⟨

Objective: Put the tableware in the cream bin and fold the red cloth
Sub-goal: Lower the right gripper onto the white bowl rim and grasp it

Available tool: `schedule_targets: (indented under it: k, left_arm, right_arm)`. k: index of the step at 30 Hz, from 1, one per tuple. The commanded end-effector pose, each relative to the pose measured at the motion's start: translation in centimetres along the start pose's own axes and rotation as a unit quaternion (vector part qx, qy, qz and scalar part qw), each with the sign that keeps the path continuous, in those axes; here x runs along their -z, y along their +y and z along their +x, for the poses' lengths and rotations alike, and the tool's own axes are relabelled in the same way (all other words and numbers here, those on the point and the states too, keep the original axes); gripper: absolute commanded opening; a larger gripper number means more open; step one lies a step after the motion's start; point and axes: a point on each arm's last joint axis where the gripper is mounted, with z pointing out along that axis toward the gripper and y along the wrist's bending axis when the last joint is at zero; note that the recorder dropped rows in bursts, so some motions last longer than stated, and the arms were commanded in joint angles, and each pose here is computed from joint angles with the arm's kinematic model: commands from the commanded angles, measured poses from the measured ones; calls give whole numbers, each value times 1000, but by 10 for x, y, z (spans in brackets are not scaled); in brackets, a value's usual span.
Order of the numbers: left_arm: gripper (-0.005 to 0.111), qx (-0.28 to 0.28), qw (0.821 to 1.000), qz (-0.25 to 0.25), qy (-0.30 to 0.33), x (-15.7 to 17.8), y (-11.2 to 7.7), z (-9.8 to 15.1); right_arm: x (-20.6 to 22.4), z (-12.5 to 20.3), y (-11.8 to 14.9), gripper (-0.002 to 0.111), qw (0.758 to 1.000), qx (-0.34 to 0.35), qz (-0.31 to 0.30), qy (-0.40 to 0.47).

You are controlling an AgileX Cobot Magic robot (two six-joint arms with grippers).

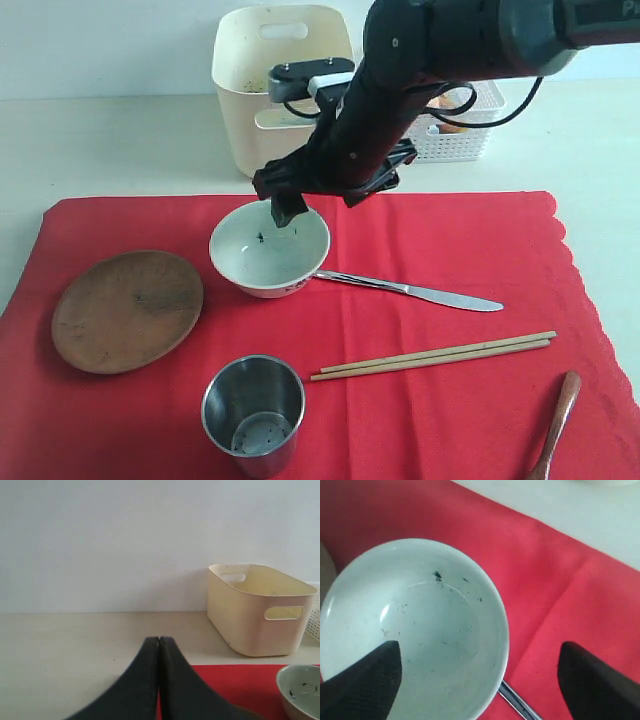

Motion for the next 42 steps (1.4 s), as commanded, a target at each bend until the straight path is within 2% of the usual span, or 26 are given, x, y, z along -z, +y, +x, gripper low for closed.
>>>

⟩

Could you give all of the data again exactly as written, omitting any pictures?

* _TASK SOLUTION_:
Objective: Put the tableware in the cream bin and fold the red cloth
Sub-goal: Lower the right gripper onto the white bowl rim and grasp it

Available tool: `schedule_targets: (indented under it: k, left_arm, right_arm)`. k: index of the step at 30 Hz, from 1, one per tuple. The commanded end-effector pose, each relative to the pose measured at the motion's start: translation in centimetres along the start pose's own axes and rotation as a unit quaternion (vector part qx, qy, qz and scalar part qw), each with the sign that keeps the path continuous, in those axes; here x runs along their -z, y along their +y and z along their +x, for the poses' lengths and rotations alike, and the tool's own axes are relabelled in the same way (all other words and numbers here, those on the point and the states too, keep the original axes); gripper: absolute commanded opening; a larger gripper number means more open; step one lies a step after the motion's start; point and axes: a point on each arm's last joint axis where the gripper is mounted, with z pointing out along that axis toward the gripper and y along the wrist's bending axis when the last joint is at zero; note that the recorder dropped rows in bursts, so some motions last longer than stated, and the arms were commanded in joint angles, and each pose here is computed from joint angles with the arm's kinematic model: commands from the commanded angles, measured poses from the measured ones; calls give whole numbers, each value times 1000, but by 10 for x, y, z (spans in brackets are not scaled); in brackets, a value's usual span.
Order of the numbers: left_arm: gripper (-0.005 to 0.111), qx (-0.28 to 0.28), qw (0.821 to 1.000), qz (-0.25 to 0.25), qy (-0.30 to 0.33), x (-15.7 to 17.8), y (-11.2 to 7.7), z (-9.8 to 15.1); right_arm: x (-20.6 to 22.4), z (-12.5 to 20.3), y (-11.8 to 14.9), gripper (-0.002 to 0.111), qw (0.758 to 1.000), qx (-0.34 to 0.35), qz (-0.31 to 0.30), qy (-0.40 to 0.47).

You are controlling an AgileX Cobot Magic robot (two six-joint arms with grippers).


Motion for the next 42 steps (1.4 s), as commanded, a target at each bend until the straight path is within 2% of the usual span, or 26 are given, x, y, z along -z, +y, +x, gripper low for closed.
>>>

There is nothing more to add to this answer.